Lors de la conférence ministérielle de 2022, le financement de la fin du développement et de la première série de Prometheus est absolument essentiel, ainsi que le financement des démonstrateurs Themis, pour faire les premiers tests de réutilisation et permettre à la France de lancer le premier mini-lanceur réutilisable Maïa et de préparer la prochaine génération des lanceurs lourds d'ArianeGroup.

En parallèle, nous continuons d'innover et voulons être force de proposition auprès de l'ESA et des États européens pour porter une vision européenne intégrée et cohérente, destinée à développer une famille européenne de lanceurs réutilisables partageant des briques communes.

Lors de l'IAC à Paris, nous avons donc rendu public un nouveau concept, appelé Susie (Smart Upper Stage for Innovative Exploration).
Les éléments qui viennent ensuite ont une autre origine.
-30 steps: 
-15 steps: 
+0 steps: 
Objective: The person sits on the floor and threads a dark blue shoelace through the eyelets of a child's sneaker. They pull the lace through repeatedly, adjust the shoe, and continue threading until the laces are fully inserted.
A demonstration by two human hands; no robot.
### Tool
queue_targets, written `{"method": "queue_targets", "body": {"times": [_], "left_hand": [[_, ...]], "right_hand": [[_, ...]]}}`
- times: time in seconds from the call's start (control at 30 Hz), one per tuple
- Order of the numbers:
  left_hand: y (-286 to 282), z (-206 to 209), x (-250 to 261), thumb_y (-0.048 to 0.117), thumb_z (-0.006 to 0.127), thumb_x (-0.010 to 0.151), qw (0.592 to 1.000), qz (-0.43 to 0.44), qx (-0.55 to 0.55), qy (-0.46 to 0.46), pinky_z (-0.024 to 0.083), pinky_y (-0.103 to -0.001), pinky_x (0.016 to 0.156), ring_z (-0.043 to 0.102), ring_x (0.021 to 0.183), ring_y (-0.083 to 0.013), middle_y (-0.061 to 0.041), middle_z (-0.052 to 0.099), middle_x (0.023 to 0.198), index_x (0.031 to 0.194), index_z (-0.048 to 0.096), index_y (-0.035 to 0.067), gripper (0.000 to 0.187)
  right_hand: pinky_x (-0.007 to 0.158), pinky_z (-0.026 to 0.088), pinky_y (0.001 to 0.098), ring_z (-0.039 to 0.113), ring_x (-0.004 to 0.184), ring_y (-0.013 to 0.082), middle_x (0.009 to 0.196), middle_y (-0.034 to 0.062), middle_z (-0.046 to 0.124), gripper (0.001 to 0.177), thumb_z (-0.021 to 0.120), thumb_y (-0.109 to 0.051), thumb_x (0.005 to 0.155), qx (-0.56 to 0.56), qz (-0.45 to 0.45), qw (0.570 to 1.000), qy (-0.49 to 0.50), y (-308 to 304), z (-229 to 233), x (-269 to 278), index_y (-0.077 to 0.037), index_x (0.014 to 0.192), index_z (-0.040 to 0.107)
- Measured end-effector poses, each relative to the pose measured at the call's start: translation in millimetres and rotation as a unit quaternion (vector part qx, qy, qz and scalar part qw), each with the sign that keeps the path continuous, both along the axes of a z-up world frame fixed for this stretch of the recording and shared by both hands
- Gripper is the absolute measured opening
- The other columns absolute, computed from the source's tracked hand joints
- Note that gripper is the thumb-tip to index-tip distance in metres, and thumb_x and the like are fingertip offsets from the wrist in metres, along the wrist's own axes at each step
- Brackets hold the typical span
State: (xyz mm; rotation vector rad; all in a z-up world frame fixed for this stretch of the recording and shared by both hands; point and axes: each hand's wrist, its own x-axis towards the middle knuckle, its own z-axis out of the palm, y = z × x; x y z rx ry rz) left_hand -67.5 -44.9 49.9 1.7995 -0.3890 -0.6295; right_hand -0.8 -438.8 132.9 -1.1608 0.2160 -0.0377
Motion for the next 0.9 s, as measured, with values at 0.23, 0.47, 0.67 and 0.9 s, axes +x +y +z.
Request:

C'est une innovation unique qui répond à la fois à l'ambition d'ArianeGroup de développer un nouveau paradigme de déplacement dans l'espace et une nouvelle logique spatiale, de hub et non plus de point à point, et à l'évolution vers des lanceurs entièrement réutilisables. En effet, quand on parle de Themis, il est question de la réutilisation du premier étage et pas encore de l'étage supérieur. Susie permettra également de développer de nouvelles compétences et technologies, et de préparer un éventuel positionnement de l'Europe sur le transport humain.

La ligne est donc claire. La session ministérielle doit permettre de défendre auprès de l'ESA le triptyque « exploitation d'Ariane 6 – adaptation du lanceur aux nouveaux besoins – préparation de l'avenir ». Au-delà de ces lignes programmatiques, c'est également la coopération européenne, en particulier avec l'Allemagne et l'Italie, qui devra en sortir renforcée. En renouvelant son engagement à respecter la préférence européenne, conformément aux accords en vigueur, tout en contribuant au budget nécessaire aux lanceurs lourds européens, Berlin fera un pas décisif pour permettre à Ariane 6 de se battre à armes égales avec son concurrent américain sur le marché commercial mondial.

La poursuite de l'approfondissement de la coopération franco-italienne est un autre enjeu majeur de cette session ministérielle, avec l'augmentation de la performance du booster P120-C+, commun à Ariane 6 et à Vega-C, déjà cité. La période actuelle est malheureusement marquée par un affaiblissement du projet commun européen, avec la multiplication de projets nationaux pour des micro- ou des mini-lanceurs. La compétition peut être utile à l'innovation et à la compétitivité, à condition qu'elle ne mène pas à une rupture. La fragmentation du secteur spatial européen n'est pas compatible, de mon point de vue, avec sa pérennité. Ariane, c'est la construction européenne et elle doit rester au-dessus des intérêts nationaux.